Calling people in, not out
Anastasia Gaisenok, executive director for CYH, sees this kind of practical experience as not only crucial in shaping both youth identity, but reshaping the idea of leadership. Whereas conventional organizations tend toward individualist agendas, Gaisenok identifies a “genuine desire to collaborate among youth” — a valuable proclivity for movement-building and solidarity.
“Young people who are entering this work, they are there because of the issues,” she says. “They have much less allegiance toward an organization, or a project, or a funder.”
Gaisenok says CYH trains youth to engage in complex and difficult conversations about social issues in a way that calls people in, as opposed to calling them out.
“It takes a lot of work, but if we don’t do that, they’re out,” Gaisenok says. “The more we can do this with all folks — not just young activists, but on all levels — the more people we’ll have in our movements and the stronger our movements are going to be.”
Gaisenok and Shelby recognize that ageism and tokenism remain concerns – youth are routinely dismissed and excluded from important decision-making.
On March 21, they and other young advocates met with Shane Simpson, B.C.'s minister of social development and poverty reduction, to present youth concerns and press him on creating opportunities for meaningful political involvement.
Shelby recalls Simpson admitting that no youth were involved in his policy-making process. In fact, he was unable to think of any youth group that directly influences policy.
“I think we’re entering into an age where individual experience is really valid and valued to a larger extent than it has been in the past,” Shelby says. “There’s a lot of room for adults to take those considerations into account when making decisions.”
During a recent meeting at CYH, Janani Ravikularam, a volunteer with the organization, presented data from more than 700 youth survey responses on financial pressures in B.C. The majority of respondents took the time to describe their experiences, which CYH will use to highlight priorities for poverty reduction moving forward.
“Youth have a lot of common lived experience that we can use,” says Ravikularam, a 20-year-old Simon Fraser University student. “We share experiences of feeling disenfranchised and feeling excluded from these public spaces that we should have a voice in.”

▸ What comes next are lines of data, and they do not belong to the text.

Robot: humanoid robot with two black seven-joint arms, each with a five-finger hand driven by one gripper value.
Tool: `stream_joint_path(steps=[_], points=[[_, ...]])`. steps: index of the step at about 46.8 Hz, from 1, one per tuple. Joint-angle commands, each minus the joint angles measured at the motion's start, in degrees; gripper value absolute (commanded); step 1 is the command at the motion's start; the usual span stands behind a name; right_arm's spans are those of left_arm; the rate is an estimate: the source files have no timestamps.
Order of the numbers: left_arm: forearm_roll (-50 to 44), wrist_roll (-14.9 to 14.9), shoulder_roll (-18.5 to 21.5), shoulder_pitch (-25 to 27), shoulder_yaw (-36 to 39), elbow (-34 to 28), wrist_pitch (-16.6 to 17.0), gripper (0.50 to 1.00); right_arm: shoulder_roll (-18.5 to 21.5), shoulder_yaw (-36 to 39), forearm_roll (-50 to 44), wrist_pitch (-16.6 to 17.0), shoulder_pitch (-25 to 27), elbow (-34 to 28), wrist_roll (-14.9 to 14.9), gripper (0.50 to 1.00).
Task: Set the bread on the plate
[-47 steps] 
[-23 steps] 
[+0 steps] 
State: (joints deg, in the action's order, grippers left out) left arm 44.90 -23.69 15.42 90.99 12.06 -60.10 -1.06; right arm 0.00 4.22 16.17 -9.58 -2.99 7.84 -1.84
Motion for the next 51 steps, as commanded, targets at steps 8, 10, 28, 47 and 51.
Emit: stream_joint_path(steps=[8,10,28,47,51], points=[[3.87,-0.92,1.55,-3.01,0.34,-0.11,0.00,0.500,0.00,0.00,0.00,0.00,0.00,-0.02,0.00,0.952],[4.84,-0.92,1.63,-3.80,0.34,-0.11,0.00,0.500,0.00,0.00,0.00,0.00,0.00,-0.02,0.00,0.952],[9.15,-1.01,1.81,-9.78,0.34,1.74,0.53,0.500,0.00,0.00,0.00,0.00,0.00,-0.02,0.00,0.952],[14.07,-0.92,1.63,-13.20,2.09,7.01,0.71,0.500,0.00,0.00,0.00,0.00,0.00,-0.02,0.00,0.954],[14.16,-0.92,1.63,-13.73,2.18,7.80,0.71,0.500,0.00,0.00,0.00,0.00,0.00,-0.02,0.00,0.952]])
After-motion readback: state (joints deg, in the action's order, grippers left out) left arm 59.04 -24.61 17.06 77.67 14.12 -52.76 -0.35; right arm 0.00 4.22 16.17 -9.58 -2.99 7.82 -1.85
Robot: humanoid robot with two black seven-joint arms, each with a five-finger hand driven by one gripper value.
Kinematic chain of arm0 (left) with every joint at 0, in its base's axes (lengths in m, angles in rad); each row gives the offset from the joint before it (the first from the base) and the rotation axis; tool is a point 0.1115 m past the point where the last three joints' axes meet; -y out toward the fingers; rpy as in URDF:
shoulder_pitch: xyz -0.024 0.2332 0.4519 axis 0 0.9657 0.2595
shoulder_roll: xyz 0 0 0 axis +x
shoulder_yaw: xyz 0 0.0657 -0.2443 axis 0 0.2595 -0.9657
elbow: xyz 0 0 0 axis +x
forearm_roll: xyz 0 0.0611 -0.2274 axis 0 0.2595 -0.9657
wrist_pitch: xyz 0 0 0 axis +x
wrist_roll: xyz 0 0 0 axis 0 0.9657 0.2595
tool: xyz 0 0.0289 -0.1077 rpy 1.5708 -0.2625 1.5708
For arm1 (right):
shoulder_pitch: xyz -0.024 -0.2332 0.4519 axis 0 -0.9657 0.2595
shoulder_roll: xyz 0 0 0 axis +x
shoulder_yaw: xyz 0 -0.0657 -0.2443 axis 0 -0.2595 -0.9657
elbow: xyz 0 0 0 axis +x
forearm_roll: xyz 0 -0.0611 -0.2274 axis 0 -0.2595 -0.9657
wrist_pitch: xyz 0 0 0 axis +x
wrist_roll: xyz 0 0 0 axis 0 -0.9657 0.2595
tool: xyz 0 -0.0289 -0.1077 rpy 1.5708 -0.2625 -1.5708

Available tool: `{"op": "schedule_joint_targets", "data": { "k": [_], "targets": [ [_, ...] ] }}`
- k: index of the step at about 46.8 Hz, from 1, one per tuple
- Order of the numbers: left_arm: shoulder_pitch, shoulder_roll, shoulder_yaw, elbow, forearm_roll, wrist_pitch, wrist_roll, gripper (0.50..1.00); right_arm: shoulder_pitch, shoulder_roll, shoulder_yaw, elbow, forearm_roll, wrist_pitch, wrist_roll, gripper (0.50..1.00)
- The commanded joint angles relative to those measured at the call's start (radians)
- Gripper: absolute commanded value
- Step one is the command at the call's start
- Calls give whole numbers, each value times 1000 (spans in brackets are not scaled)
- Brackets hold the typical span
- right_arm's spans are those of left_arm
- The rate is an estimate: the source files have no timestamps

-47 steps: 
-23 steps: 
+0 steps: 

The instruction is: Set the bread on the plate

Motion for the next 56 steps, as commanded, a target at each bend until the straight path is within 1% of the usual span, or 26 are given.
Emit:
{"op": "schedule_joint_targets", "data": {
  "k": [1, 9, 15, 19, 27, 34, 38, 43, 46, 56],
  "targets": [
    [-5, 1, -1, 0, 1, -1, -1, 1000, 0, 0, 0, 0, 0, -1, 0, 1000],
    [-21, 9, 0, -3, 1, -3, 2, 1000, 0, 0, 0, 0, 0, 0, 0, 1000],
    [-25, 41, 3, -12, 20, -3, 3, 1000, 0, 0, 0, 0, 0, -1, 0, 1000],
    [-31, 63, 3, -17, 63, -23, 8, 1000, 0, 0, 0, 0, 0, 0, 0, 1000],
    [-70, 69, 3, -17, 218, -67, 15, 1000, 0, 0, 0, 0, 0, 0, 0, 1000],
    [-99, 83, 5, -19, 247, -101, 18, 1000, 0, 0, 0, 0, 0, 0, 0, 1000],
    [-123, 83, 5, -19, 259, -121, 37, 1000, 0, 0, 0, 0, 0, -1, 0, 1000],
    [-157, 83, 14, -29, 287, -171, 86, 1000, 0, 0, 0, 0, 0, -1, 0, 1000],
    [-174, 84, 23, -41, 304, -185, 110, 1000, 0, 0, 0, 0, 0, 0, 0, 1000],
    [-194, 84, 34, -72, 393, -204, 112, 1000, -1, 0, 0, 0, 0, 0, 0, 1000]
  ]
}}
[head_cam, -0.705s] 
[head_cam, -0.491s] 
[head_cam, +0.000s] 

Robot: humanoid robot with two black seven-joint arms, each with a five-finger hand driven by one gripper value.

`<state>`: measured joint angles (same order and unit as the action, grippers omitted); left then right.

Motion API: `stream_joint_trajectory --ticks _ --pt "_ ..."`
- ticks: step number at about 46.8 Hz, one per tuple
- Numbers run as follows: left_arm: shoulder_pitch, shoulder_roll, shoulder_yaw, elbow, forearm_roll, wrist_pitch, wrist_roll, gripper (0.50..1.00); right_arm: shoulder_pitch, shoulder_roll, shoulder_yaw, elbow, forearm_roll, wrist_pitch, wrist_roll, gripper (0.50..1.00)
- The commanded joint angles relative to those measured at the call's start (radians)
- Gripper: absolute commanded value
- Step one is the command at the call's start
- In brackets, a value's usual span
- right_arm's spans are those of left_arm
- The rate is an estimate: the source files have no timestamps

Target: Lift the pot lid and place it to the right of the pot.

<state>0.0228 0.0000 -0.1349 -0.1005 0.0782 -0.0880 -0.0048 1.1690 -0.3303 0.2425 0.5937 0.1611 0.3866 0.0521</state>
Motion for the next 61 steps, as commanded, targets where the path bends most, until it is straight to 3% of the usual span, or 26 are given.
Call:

She underscores storytelling as a powerful leveraging tactic to gain a foothold in politics.
“Our lived experience, day-to-day, in this context, of the cost of living in B.C., are things that policy-makers would have no clue of, because that’s simply not their lived experience.”
On March 13, B.C. Green Party Leader Andrew Weaver introduced a bill to lower the provincial voting age from 18 to 16. Shortly after, Grade 11 students at Kamloops’ Westsyde Secondary School made headlines with their advocacy supporting the bill.
B.C. Premier John Horgan responded that he would “see if it fits,” recognizing that voting young likely creates a habit.
Ravikularam says lowering the voting age would be a politically astute recognition of youth as society stakeholders.
Colliander points out a younger voting age would likely not only force politicians to focus more on youth-related issues, but would increase youth engagement.
For his part, Bhuiyan is excited for the upcoming wave of young voters.
“Hopefully, it changes how politics are done here in Vancouver.”